→ **Exercise description**: Of all the lines in the records below, copy only those that contain the string "Please".

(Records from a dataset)
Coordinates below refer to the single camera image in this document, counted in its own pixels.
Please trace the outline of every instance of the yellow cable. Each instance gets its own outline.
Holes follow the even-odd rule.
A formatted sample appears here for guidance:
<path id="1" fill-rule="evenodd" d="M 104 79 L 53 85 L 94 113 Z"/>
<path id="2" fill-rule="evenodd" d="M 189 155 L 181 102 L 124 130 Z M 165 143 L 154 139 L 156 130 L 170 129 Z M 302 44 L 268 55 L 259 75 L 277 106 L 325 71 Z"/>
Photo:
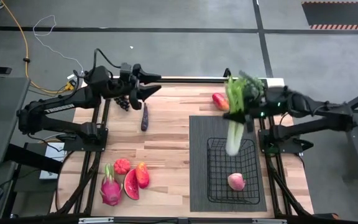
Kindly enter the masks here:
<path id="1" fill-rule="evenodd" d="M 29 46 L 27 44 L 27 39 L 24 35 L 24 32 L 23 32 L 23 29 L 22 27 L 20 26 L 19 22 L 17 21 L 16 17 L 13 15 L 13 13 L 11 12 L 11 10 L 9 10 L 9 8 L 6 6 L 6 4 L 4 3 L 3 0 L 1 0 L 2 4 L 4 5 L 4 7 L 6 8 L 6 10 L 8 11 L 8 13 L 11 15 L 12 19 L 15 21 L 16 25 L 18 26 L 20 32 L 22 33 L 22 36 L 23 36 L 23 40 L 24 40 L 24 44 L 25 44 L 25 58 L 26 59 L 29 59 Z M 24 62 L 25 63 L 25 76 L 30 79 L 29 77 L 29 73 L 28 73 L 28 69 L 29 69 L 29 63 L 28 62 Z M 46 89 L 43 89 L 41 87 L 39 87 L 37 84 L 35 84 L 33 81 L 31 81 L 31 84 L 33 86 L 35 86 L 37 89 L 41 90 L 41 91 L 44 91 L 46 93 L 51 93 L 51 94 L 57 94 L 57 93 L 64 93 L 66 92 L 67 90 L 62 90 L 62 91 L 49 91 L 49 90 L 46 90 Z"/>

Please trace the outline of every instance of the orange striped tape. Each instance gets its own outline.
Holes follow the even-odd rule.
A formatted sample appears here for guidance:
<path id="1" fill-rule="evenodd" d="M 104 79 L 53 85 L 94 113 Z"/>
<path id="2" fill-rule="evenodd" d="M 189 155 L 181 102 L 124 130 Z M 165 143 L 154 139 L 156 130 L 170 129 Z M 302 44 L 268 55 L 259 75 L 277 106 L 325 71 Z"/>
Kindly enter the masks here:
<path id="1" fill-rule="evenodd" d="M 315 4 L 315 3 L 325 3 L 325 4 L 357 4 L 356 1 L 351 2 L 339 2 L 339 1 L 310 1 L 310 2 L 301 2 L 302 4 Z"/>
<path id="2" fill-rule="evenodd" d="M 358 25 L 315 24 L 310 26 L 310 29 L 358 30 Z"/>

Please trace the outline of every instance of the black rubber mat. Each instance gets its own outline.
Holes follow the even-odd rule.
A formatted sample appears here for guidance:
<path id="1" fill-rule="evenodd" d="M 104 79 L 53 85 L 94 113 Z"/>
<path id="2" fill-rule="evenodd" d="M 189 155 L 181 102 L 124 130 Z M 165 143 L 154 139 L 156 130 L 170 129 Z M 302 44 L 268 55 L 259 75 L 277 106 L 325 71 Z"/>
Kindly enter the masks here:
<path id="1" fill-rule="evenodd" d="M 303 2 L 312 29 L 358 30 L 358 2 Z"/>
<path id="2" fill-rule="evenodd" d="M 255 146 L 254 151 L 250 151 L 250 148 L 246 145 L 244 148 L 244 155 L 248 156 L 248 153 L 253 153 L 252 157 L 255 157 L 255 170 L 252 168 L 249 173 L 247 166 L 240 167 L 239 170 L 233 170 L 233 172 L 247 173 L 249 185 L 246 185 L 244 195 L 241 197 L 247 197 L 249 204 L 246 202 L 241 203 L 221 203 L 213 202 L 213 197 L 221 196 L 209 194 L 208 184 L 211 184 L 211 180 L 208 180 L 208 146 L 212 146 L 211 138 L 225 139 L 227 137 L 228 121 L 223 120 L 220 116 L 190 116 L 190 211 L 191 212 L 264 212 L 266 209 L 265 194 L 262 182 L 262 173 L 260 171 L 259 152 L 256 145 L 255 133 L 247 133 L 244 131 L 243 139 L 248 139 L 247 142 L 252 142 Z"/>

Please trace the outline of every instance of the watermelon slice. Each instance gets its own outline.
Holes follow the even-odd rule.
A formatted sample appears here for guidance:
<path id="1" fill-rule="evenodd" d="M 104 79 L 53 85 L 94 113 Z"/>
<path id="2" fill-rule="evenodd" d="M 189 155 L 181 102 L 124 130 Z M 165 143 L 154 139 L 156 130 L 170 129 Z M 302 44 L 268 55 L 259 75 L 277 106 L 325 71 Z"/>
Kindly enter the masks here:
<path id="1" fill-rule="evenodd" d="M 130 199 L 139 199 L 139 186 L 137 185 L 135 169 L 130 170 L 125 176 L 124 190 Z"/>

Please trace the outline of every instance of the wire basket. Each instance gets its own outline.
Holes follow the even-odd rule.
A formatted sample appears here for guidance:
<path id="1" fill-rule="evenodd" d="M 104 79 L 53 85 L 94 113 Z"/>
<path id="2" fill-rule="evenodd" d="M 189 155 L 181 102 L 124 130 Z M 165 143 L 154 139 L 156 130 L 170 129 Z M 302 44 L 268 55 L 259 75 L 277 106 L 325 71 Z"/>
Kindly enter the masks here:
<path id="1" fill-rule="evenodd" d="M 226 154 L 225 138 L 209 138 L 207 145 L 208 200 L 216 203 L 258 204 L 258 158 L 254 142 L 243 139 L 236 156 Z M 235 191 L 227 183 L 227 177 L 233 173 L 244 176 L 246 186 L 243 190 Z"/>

→ **Response**:
Please trace the outline of every instance of the yellow cable. Each instance gets its own outline.
Please trace the outline of every instance of the orange striped tape. Each instance gets its own outline.
Please trace the outline of every instance of the black rubber mat. Each instance gets its own outline.
Please trace the outline of every instance of the watermelon slice. Each instance gets its own outline.
Please trace the outline of every instance of the wire basket. Each instance gets its own outline.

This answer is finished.